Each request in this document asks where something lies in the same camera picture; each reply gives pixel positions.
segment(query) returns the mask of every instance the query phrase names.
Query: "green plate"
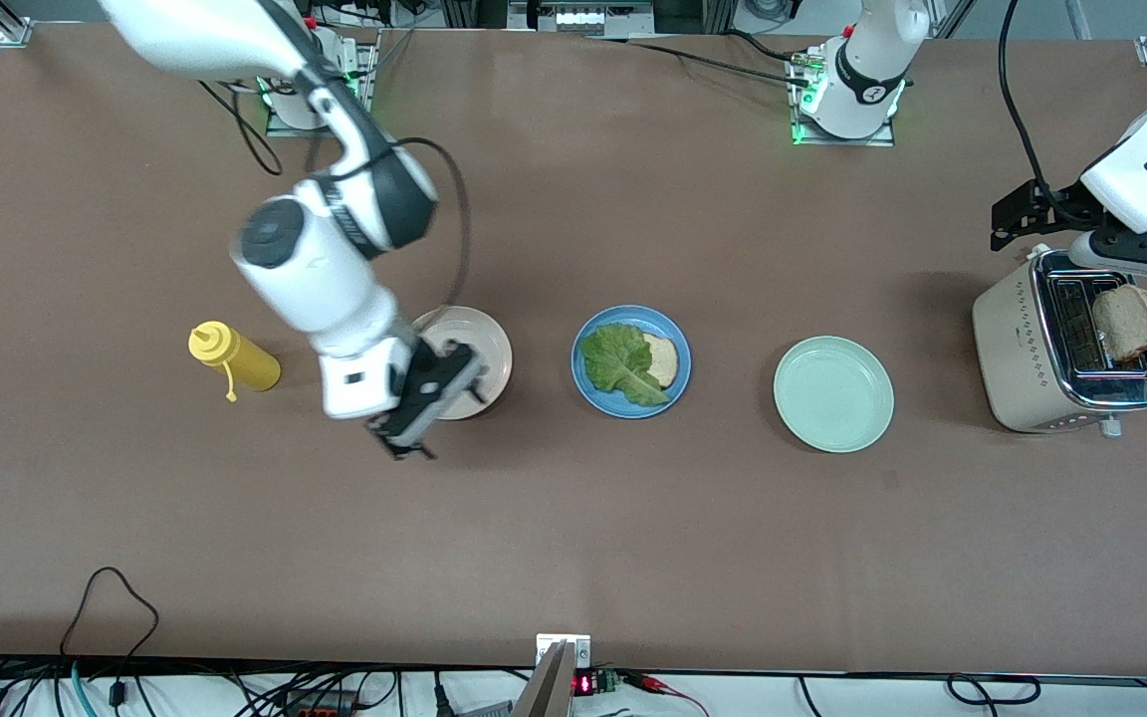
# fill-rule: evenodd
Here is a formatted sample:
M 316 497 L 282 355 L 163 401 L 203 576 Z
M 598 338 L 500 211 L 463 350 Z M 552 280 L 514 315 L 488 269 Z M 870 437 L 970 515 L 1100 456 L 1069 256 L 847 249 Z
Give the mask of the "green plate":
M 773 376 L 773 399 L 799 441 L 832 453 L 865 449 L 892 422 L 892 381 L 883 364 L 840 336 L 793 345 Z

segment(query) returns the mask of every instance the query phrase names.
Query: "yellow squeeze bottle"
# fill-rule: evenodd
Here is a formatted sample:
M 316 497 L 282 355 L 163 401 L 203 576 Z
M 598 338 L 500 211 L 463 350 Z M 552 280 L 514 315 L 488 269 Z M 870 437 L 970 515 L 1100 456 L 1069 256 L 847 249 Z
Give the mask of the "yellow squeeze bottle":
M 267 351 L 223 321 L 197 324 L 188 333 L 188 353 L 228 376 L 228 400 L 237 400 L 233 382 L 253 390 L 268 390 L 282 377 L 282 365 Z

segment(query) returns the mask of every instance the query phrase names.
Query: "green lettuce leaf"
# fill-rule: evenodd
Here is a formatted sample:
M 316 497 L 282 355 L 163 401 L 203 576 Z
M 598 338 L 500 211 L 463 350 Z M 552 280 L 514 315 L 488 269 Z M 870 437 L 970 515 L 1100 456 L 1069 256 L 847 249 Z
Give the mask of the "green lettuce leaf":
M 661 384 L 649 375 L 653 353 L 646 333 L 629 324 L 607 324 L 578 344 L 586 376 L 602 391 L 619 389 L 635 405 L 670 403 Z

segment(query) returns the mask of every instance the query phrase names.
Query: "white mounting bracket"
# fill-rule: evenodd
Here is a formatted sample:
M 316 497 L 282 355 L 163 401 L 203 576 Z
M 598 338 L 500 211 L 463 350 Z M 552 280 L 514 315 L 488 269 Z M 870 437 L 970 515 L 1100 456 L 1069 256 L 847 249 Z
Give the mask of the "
★ ★ ★ ★ ★
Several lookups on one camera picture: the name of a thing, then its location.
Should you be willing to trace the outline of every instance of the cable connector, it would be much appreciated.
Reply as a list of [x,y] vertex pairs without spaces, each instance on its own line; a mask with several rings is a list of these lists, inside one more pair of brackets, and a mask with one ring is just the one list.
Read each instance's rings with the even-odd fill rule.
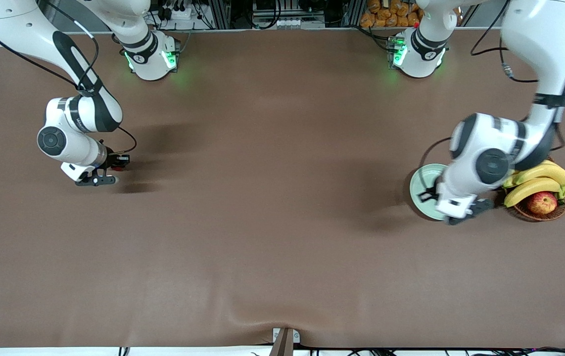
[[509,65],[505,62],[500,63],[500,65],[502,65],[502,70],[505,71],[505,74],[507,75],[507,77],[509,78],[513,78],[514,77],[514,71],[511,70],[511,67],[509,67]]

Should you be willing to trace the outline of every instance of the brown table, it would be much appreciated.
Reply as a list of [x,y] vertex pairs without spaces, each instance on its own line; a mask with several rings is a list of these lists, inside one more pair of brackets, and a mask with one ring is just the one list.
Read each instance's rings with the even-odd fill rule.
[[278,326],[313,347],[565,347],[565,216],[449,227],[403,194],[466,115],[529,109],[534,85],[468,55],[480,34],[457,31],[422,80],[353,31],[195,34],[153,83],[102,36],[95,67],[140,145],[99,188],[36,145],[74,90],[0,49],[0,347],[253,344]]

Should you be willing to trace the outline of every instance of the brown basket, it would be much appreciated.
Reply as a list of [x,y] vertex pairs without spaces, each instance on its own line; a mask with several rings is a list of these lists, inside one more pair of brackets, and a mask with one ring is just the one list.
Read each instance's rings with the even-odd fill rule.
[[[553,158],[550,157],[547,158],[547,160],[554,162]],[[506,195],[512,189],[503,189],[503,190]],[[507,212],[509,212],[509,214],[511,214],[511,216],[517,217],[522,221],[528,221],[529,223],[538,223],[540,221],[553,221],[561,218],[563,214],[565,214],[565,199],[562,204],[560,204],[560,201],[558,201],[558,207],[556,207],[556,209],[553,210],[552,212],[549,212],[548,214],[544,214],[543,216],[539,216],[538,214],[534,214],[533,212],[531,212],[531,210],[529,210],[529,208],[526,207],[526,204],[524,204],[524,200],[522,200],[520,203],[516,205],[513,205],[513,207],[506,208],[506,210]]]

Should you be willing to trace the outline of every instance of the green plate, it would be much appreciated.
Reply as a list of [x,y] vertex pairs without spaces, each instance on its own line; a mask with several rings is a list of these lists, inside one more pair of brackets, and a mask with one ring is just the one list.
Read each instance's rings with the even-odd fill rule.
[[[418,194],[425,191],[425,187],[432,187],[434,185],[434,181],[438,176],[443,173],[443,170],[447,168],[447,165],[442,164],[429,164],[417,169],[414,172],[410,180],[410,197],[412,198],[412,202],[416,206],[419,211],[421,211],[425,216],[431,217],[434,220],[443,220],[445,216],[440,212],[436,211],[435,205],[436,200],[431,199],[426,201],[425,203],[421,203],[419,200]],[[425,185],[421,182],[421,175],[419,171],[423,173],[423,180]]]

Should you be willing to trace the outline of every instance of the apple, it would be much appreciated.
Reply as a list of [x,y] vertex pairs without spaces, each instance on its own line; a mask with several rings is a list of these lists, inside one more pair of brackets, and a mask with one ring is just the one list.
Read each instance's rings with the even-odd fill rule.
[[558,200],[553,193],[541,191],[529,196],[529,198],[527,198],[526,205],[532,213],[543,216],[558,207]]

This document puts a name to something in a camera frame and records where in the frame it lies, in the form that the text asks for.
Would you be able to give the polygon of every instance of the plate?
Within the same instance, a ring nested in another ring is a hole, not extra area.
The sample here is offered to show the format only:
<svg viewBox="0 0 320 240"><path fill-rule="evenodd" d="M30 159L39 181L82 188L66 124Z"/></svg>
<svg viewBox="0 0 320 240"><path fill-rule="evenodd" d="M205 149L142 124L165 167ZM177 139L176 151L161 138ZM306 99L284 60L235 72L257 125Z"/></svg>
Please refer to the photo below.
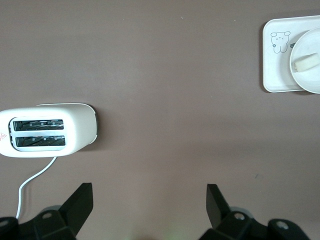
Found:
★ ★ ★ ★ ★
**ASSIGNMENT**
Copy each line of the data that contains the word "every", leaving the other lines out.

**REPLY TO THE EXERCISE**
segment(query) returns the mask of every instance the query phrase names.
segment(query) returns the mask of every instance the query phrase names.
segment(query) returns the mask of every instance the query phrase names.
segment(query) returns the mask of every instance the query phrase names.
Should you be willing to trace the outline of every instance of the cable connector, it would be much appreciated.
Should you be willing to trace the outline of every instance of the brown table, it would be much appreciated.
Should you be willing to trace the outline of every instance of the brown basket, it would be much appreciated.
Should you be willing to trace the outline of every instance of the green plate, it would be much appreciated.
Should you be willing to trace the outline of every instance of the apple, it would be much appreciated.
Would you be able to give the polygon of every instance of the plate?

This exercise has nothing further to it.